WORK REQUIRED >> In the copy, keep every record exact and leave out all images.

Stored items from a collection >>
+++
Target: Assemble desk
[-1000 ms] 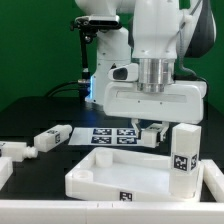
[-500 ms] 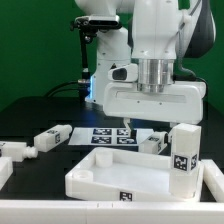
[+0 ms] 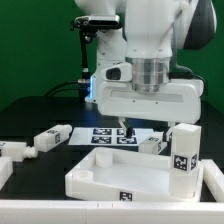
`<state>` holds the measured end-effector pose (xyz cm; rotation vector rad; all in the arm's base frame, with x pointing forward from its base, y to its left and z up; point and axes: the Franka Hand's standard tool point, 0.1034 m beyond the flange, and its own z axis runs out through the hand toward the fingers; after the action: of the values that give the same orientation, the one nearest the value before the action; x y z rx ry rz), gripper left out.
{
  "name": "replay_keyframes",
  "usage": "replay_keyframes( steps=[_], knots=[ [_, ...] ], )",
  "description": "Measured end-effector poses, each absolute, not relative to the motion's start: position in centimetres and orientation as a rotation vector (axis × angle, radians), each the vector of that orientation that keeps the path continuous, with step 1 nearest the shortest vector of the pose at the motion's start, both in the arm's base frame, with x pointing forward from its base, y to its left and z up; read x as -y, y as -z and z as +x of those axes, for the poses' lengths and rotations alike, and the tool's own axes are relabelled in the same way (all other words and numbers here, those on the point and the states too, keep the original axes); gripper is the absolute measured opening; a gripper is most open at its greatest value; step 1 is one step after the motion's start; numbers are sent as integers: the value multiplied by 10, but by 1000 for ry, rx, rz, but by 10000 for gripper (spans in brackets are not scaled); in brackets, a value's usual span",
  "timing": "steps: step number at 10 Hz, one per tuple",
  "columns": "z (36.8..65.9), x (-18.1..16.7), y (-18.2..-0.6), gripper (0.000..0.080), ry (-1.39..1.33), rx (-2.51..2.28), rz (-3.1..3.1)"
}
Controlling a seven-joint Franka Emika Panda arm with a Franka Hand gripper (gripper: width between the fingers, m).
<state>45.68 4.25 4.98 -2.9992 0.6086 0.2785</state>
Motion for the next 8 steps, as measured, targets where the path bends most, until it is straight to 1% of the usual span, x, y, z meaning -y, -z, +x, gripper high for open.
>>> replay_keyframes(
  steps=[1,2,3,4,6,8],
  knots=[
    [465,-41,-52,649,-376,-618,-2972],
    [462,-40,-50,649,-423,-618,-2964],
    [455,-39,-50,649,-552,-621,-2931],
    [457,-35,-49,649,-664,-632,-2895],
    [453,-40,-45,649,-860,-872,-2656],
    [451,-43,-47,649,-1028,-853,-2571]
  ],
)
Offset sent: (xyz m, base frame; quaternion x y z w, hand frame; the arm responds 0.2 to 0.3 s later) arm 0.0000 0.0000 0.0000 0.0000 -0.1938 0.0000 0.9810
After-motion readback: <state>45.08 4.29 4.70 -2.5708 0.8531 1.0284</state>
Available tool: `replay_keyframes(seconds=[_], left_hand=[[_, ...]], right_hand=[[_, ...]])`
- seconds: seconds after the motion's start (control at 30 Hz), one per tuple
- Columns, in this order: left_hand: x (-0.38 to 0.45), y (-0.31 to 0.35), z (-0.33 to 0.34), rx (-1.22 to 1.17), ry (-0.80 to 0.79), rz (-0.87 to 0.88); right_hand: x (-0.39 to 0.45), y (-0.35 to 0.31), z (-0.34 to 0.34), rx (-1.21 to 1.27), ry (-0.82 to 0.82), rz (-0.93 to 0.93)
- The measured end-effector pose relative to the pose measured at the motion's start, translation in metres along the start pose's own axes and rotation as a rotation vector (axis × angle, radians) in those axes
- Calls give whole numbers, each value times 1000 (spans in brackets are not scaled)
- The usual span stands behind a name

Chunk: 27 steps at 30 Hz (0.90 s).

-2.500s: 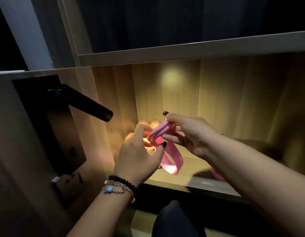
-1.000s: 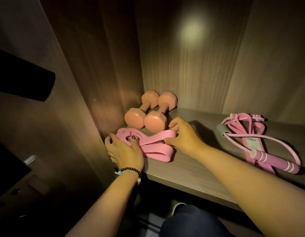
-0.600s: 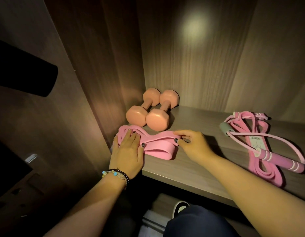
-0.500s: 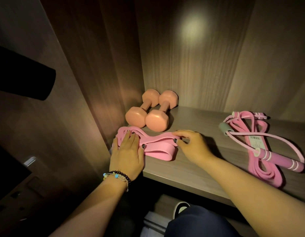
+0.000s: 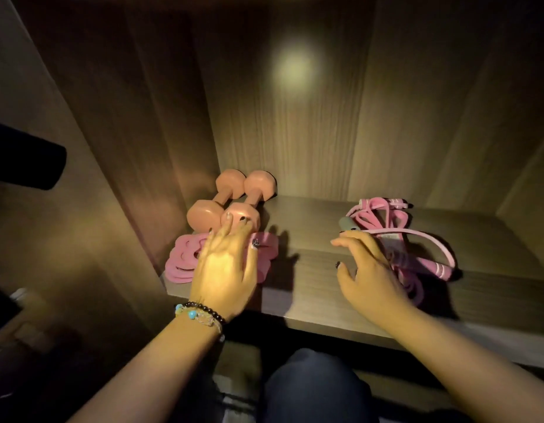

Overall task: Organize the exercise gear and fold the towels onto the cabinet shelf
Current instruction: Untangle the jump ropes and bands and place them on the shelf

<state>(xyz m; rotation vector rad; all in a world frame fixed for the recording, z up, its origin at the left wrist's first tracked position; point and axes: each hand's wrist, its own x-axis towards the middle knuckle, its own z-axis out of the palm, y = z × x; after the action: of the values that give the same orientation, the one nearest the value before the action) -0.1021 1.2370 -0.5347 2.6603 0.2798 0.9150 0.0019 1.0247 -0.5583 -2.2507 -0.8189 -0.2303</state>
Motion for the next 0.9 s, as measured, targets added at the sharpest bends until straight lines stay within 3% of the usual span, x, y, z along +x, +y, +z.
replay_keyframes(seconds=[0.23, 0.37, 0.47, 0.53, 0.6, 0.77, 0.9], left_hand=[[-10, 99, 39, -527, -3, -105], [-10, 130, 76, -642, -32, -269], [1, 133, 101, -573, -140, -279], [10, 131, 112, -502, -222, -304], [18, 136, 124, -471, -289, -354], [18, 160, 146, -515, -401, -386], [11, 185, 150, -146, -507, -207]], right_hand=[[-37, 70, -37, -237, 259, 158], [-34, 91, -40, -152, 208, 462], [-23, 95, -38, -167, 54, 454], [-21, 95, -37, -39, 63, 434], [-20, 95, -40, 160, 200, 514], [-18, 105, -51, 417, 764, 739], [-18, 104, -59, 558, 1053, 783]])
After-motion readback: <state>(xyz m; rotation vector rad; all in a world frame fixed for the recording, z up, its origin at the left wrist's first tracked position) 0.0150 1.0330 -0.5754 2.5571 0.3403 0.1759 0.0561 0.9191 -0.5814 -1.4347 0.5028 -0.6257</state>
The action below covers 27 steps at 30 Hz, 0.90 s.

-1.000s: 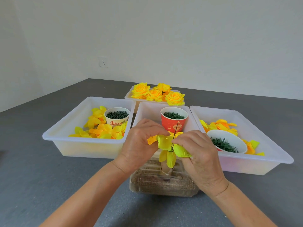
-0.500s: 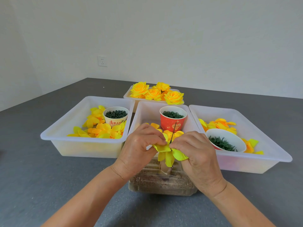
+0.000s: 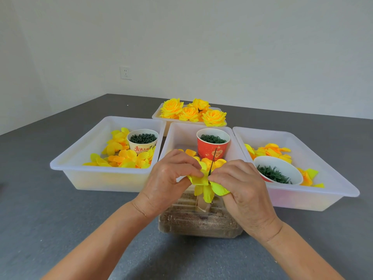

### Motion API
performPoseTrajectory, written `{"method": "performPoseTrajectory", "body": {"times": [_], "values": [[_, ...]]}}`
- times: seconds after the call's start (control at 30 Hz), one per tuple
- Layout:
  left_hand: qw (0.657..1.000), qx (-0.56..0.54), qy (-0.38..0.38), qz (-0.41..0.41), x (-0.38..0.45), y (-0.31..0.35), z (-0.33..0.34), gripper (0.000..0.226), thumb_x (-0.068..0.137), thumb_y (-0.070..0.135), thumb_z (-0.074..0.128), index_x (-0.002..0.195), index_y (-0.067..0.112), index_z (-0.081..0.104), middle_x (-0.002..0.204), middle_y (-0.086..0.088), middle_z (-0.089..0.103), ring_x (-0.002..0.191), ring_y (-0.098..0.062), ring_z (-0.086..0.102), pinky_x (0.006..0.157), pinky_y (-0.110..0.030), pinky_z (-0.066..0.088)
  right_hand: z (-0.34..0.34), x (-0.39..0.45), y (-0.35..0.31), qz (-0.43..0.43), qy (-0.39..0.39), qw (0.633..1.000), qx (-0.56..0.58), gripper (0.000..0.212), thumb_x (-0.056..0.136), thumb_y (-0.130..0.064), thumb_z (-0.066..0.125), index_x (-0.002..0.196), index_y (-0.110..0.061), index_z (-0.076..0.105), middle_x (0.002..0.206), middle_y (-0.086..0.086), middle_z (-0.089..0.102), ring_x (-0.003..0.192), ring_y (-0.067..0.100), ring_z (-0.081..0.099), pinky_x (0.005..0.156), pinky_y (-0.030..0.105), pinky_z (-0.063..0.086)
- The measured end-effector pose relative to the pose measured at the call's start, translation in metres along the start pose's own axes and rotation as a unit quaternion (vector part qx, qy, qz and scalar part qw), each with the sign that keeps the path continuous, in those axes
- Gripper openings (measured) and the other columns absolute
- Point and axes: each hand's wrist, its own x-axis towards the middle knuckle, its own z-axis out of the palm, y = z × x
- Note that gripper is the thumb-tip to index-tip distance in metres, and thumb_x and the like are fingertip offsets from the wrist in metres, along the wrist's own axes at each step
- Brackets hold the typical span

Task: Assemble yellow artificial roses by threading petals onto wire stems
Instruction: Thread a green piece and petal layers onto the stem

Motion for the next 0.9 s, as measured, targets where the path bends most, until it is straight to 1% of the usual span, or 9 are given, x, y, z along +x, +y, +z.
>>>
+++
ANSWER AREA >>
Target: Assemble desk
[-1000 ms] 
[-500 ms] 
[+0 ms] 
`<state>` holds the measured end-effector pose (xyz cm; rotation vector rad; all in the arm's base frame, with x pointing forward from its base, y to its left and z up; point and axes: the Franka Hand's standard tool point, 0.1034 m beyond the flange, and its own z axis runs out through the hand toward the fingers; after the action: of the values that give the same orientation, the one nearest the value before the action; x y z rx ry rz), gripper left out.
{
  "name": "replay_keyframes",
  "usage": "replay_keyframes( steps=[_], knots=[ [_, ...] ], )",
  "description": "Measured end-effector poses, each absolute, not relative to the motion's start: position in centimetres and orientation as a rotation vector (axis × angle, radians), each the vector of that orientation that keeps the path continuous, with step 1 nearest the shortest vector of the pose at the motion's start, both in the arm's base frame, with x pointing forward from its base, y to its left and z up; read x as -y, y as -z and z as +x of those axes, for the poses' lengths and rotations alike, and the tool's own axes are relabelled in the same way (all other words and numbers here, those on the point and the states too, keep the original axes); gripper is the absolute measured opening; a gripper is most open at its greatest value; step 1 is one step after the motion's start; numbers are sent as integers: the value multiplied by 10, but by 1000 for ry, rx, rz, but by 10000 for gripper (spans in brackets are not scaled); in brackets, a value's usual span",
  "timing": "steps: step number at 10 Hz, one per tuple",
  "columns": "z (36.8..65.9), x (-18.1..16.7), y (-18.2..-0.6), gripper (0.000..0.080), ry (-1.39..1.33), rx (-2.51..2.28), rz (-3.1..3.1)"
}
Controlling a seven-joint Franka Emika Panda arm with a Franka Hand gripper (gripper: width between the fingers, m).
<state>45.68 4.25 4.98 -2.9992 0.6086 0.2785</state>
Motion for the next 8 steps, as measured, targets where the path bends most, until it is straight to 1% of the usual span, x, y, z meaning -y, -z, +x, gripper high for open.
>>> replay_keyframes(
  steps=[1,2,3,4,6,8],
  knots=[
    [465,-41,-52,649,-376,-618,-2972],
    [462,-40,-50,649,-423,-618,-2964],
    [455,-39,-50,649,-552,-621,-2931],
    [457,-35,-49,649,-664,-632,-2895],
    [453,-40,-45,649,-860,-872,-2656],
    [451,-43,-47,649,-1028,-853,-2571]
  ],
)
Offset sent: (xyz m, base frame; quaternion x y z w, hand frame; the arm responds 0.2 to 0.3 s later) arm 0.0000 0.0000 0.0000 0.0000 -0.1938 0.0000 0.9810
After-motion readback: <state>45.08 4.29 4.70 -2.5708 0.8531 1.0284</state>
Available tool: `replay_keyframes(seconds=[_], left_hand=[[_, ...]], right_hand=[[_, ...]])`
- seconds: seconds after the motion's start (control at 30 Hz), one per tuple
- Columns, in this order: left_hand: x (-0.38 to 0.45), y (-0.31 to 0.35), z (-0.33 to 0.34), rx (-1.22 to 1.17), ry (-0.80 to 0.79), rz (-0.87 to 0.88); right_hand: x (-0.39 to 0.45), y (-0.35 to 0.31), z (-0.34 to 0.34), rx (-1.21 to 1.27), ry (-0.82 to 0.82), rz (-0.93 to 0.93)
- The measured end-effector pose relative to the pose measured at the motion's start, translation in metres along the start pose's own axes and rotation as a rotation vector (axis × angle, radians) in those axes
- Calls give whole numbers, each value times 1000 (spans in brackets are not scaled)
- The usual span stands behind a name

Chunk: 27 steps at 30 Hz (0.90 s).

-2.500s: 
-1.000s: 
-0.600s: 
-0.500s: 
+0.000s: 

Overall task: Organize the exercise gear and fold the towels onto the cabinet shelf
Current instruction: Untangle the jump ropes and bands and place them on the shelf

<state>(xyz m; rotation vector rad; all in a world frame fixed for the recording, z up, its origin at the left wrist's first tracked position; point and axes: each hand's wrist, its own x-axis towards the middle knuckle, its own z-axis out of the palm, y = z × x; after the action: of the values that give the same orientation, the one nearest the value before the action) -0.1021 1.2370 -0.5347 2.6603 0.2798 0.9150 0.0019 1.0247 -0.5583 -2.2507 -0.8189 -0.2303</state>
Motion for the next 0.9 s, as measured, targets added at the sharpest bends until straight lines stay within 3% of the usual span, x, y, z along +x, +y, +z.
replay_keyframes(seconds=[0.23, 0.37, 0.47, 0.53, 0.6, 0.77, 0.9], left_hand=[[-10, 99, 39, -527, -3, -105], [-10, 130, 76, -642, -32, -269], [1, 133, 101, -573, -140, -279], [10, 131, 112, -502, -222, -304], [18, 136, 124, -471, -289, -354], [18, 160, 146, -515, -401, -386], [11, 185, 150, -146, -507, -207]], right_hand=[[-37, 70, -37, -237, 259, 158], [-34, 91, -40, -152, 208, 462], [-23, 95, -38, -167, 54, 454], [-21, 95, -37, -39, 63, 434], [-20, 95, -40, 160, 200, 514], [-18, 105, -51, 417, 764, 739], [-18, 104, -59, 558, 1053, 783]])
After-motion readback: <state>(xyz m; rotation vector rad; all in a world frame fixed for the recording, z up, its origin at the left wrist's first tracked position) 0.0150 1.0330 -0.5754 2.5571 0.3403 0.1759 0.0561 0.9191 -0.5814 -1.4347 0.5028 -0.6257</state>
The action below covers 27 steps at 30 Hz, 0.90 s.

-1.000s: 
-0.500s: 
+0.000s: 

### Motion API
performPoseTrajectory, written `{"method": "performPoseTrajectory", "body": {"times": [_], "values": [[_, ...]]}}`
- times: seconds after the call's start (control at 30 Hz), one per tuple
- Layout:
  left_hand: qw (0.657..1.000), qx (-0.56..0.54), qy (-0.38..0.38), qz (-0.41..0.41), x (-0.38..0.45), y (-0.31..0.35), z (-0.33..0.34), gripper (0.000..0.226), thumb_x (-0.068..0.137), thumb_y (-0.070..0.135), thumb_z (-0.074..0.128), index_x (-0.002..0.195), index_y (-0.067..0.112), index_z (-0.081..0.104), middle_x (-0.002..0.204), middle_y (-0.086..0.088), middle_z (-0.089..0.103), ring_x (-0.002..0.191), ring_y (-0.098..0.062), ring_z (-0.086..0.102), pinky_x (0.006..0.157), pinky_y (-0.110..0.030), pinky_z (-0.066..0.088)
  right_hand: z (-0.34..0.34), x (-0.39..0.45), y (-0.35..0.31), qz (-0.43..0.43), qy (-0.39..0.39), qw (0.633..1.000), qx (-0.56..0.58), gripper (0.000..0.212), thumb_x (-0.056..0.136), thumb_y (-0.130..0.064), thumb_z (-0.066..0.125), index_x (-0.002..0.196), index_y (-0.110..0.061), index_z (-0.076..0.105), middle_x (0.002..0.206), middle_y (-0.086..0.086), middle_z (-0.089..0.102), ring_x (-0.003..0.192), ring_y (-0.067..0.100), ring_z (-0.081..0.099), pinky_x (0.005..0.156), pinky_y (-0.030..0.105), pinky_z (-0.063..0.086)
- The measured end-effector pose relative to the pose measured at the call's start, translation in metres along the start pose's own axes and rotation as a unit quaternion (vector part qx, qy, qz and scalar part qw), each with the sign that keeps the path continuous, in those axes
- Gripper openings (measured) and the other columns absolute
- Point and axes: each hand's wrist, its own x-axis towards the middle knuckle, its own z-axis out of the palm, y = z × x
- Note that gripper is the thumb-tip to index-tip distance in metres, and thumb_x and the like are fingertip offsets from the wrist in metres, along the wrist's own axes at each step
- Brackets hold the typical span

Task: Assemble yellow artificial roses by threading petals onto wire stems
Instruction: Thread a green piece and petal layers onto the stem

Motion for the next 0.9 s, as measured, targets where the path bends most, until it is straight to 1% of the usual span, or 9 are given, x, y, z along +x, +y, +z.
>>>

The answer has been fully stated.